Postsynaptic and presynaptic distribution of D2R-expressing neurons. A, Representative confocal microscopy of coronal sections at two anteroposterior levels of the CeA of a Drd2-EGFP mouse. Magnifications of boxed areas are shown in the left bottom corners. B, Representative histology of D2R-expressing neurons (green, left) in CeA coronal sections of Drd2-EGFP.Dat^+/IRES-Cre.Ai14 triple transgenic mice. DAergic fibers (reported by Cre-induced tdTomato, in red) and their overlap with D2R-expressing neurons is shown at the center and right, respectively. C, D, Analysis of Drd2 expression in DAergic neurons of the PAG/DR. C, Representative confocal microscopy of TH immunofluorescence on a PAG/DR coronal section of a Drd2-EGFP mouse. Magnifications of boxed areas are shown. D, Percentage of D2R+ and D2R– neurons from total TH+ neurons in the vPAG/DR (mean ± SEM, n = 3 mice). CeL, CeA, lateral part; CeM, CeA, medial part; AP, antero-posterior. Scale bars: 200 μm.

Figure 2.

D2R stimulation activates CeA PKCδ neurons. A, Representative histology of PKCδ (green, top) and c-FOS (red, center) double immunofluorescence in coronal sections of the CeA of WT mice receiving vehicle, cocaine (20 mg/kg, i.p.) or quinpirole (1 mg/kg, i.p.). Insets are magnifications of the boxed areas. B, Quantification of c-FOS activation induced by cocaine; lines connect data from the same mouse. Two-way GLMM with negative binomial family (link: log); likelihood-ratio test: type of neuron, x²(1) = 66.1, p < 0.0001; drug, x²(1) = 15.4, p < 0.0001; drug × type of neuron, x²(1) = 3.5, p = 0.06; vehicle, n = 9; cocaine, n = 7; post hoc Tuckey’s test shown. C, Quantification of c-FOS activation induced by quinpirole; lines connect data from the same mouse.

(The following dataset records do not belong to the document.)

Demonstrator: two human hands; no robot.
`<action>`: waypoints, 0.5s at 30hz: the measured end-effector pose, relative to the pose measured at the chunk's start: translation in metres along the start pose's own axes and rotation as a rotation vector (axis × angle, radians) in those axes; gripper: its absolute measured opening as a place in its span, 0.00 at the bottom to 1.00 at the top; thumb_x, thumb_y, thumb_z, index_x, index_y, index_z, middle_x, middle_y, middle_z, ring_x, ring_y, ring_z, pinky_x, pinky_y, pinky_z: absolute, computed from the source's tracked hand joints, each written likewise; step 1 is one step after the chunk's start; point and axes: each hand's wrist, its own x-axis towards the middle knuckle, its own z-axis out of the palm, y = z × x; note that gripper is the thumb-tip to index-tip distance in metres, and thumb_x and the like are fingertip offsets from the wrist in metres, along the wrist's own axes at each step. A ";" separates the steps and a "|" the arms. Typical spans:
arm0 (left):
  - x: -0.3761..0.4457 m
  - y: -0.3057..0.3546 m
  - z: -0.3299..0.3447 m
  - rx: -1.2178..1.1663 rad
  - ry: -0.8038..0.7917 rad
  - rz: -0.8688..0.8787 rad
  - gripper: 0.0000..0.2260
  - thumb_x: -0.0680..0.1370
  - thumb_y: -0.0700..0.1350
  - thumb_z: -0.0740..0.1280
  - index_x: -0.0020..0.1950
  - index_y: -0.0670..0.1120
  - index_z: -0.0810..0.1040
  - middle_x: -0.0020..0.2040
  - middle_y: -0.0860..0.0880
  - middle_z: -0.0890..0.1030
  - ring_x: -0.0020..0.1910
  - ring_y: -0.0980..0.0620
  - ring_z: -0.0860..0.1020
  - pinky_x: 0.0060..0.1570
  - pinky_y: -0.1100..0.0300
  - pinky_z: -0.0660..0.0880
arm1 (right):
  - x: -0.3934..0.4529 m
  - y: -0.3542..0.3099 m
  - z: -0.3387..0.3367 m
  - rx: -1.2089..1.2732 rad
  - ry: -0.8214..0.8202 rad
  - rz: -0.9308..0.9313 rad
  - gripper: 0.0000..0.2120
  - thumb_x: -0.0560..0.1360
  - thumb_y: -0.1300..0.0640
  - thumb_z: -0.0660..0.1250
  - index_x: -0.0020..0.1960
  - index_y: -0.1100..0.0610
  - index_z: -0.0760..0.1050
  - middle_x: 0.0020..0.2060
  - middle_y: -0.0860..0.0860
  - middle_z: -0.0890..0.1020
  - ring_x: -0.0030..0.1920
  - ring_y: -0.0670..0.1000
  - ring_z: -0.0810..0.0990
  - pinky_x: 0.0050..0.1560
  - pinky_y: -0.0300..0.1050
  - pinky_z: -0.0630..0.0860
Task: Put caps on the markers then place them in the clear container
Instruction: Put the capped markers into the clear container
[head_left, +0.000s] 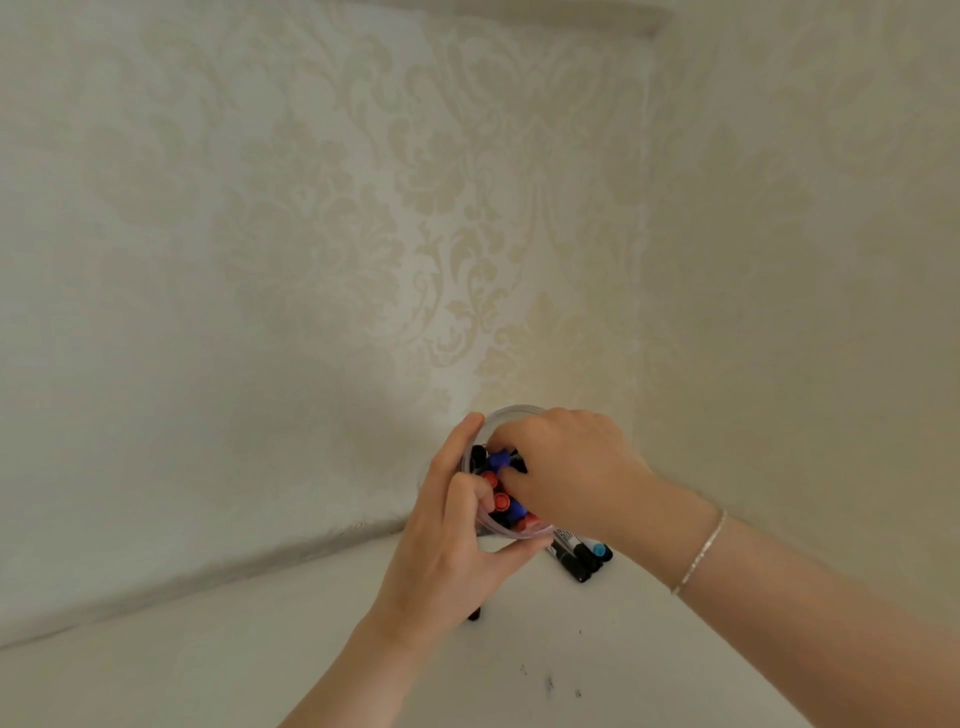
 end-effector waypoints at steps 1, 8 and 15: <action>0.000 0.000 0.000 0.003 0.000 0.004 0.21 0.70 0.58 0.73 0.45 0.49 0.63 0.74 0.46 0.61 0.72 0.58 0.65 0.60 0.72 0.69 | 0.000 -0.001 0.000 -0.007 -0.006 -0.001 0.12 0.77 0.55 0.58 0.56 0.50 0.76 0.41 0.50 0.80 0.39 0.53 0.76 0.33 0.43 0.68; -0.002 0.002 0.001 -0.001 -0.002 -0.006 0.21 0.72 0.61 0.70 0.45 0.49 0.63 0.75 0.49 0.60 0.73 0.59 0.62 0.62 0.73 0.66 | 0.002 0.004 -0.003 0.026 -0.057 -0.012 0.14 0.77 0.55 0.59 0.60 0.46 0.75 0.41 0.50 0.75 0.41 0.54 0.74 0.38 0.44 0.68; 0.000 0.000 -0.001 0.016 0.002 -0.007 0.20 0.70 0.58 0.72 0.44 0.49 0.63 0.74 0.47 0.60 0.73 0.60 0.61 0.62 0.72 0.68 | 0.000 0.017 -0.007 0.298 0.053 0.045 0.18 0.73 0.64 0.61 0.56 0.50 0.80 0.48 0.51 0.84 0.49 0.52 0.81 0.49 0.48 0.78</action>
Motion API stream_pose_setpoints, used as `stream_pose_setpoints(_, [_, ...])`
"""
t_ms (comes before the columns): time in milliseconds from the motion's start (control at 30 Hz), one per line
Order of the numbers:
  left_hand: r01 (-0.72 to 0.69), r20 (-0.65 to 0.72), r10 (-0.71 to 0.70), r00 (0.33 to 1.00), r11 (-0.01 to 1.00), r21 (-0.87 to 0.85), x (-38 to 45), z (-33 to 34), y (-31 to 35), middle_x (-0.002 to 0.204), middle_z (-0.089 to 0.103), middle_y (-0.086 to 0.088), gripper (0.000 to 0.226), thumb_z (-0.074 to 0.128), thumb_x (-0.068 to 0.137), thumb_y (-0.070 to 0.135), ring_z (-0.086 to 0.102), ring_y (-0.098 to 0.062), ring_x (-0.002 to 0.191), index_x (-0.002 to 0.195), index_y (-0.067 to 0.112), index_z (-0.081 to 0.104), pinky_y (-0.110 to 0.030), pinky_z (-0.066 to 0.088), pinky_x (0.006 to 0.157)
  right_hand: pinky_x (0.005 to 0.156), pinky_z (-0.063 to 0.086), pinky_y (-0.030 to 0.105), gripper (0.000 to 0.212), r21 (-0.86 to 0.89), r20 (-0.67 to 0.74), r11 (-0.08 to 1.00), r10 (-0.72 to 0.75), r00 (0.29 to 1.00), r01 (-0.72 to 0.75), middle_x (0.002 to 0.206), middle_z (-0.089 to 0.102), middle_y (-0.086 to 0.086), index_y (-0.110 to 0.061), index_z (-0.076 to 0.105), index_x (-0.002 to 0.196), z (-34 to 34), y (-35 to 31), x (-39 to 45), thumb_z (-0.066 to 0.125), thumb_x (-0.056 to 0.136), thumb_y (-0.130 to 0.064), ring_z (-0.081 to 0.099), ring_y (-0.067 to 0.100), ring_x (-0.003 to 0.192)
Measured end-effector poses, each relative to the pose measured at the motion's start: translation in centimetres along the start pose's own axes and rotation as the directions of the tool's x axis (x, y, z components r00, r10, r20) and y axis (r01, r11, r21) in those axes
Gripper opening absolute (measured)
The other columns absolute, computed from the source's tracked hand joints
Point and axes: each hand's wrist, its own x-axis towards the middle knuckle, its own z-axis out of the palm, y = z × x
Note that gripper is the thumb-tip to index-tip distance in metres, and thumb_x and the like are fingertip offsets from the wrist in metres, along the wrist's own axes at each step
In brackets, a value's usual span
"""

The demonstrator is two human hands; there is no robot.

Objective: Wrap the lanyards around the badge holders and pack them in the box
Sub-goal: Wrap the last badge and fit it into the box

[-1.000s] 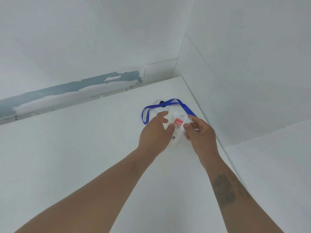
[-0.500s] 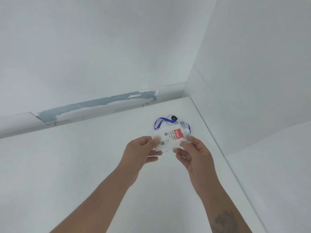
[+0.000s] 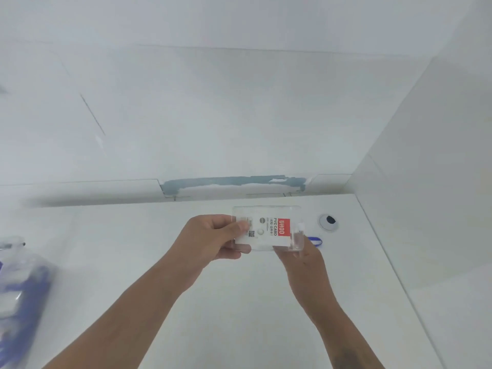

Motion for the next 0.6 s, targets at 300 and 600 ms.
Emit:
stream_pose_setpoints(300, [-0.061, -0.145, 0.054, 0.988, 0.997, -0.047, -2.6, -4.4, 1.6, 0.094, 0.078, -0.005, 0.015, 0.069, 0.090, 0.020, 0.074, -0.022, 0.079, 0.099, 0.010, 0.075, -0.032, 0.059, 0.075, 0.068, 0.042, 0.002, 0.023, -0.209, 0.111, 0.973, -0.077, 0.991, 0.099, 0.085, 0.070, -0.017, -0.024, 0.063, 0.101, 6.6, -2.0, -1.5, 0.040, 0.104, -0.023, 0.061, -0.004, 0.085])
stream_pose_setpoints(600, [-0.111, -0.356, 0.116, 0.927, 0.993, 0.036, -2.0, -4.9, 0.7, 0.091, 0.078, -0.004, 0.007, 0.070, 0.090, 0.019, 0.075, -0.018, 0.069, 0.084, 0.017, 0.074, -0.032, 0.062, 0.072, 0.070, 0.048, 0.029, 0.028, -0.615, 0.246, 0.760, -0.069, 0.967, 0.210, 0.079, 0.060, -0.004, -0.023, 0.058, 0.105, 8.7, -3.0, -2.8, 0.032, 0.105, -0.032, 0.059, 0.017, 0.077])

Two-way GLMM with Poisson family (link: log); likelihood-ratio test: drug × type of neuron, x²(1) = 9.3, p = 0.03; vehicle, n = 4; quinpirole, n = 4; post hoc Tuckey’s test shown. D, Representative double immunofluorescence for c-FOS (cyan) and TH (red) in the CeA and (E) quantification of c-FOS expression in the CeA induced by saline (Veh) or quinpirole (Quin; 1 mg/kg, i.p.) given to wild-type (wt) or Drd2KO (KO) mice. Two-way GLMM with negative binomial family (link: log); likelihood-ratio test: drug × genotype, x²(1) < 8.1, p < 0.01; post hoc Tuckey’s test shown. Veh: WT, n = 5; KO, n = 3; Quin: WT, n = 5; KO, n = 3. CeL, CeA, lateral part; CeM, CeA, medial part. Scale bars: 100 μm. ***p < 0.001, **p < 0.01, n.s. p > 0.05.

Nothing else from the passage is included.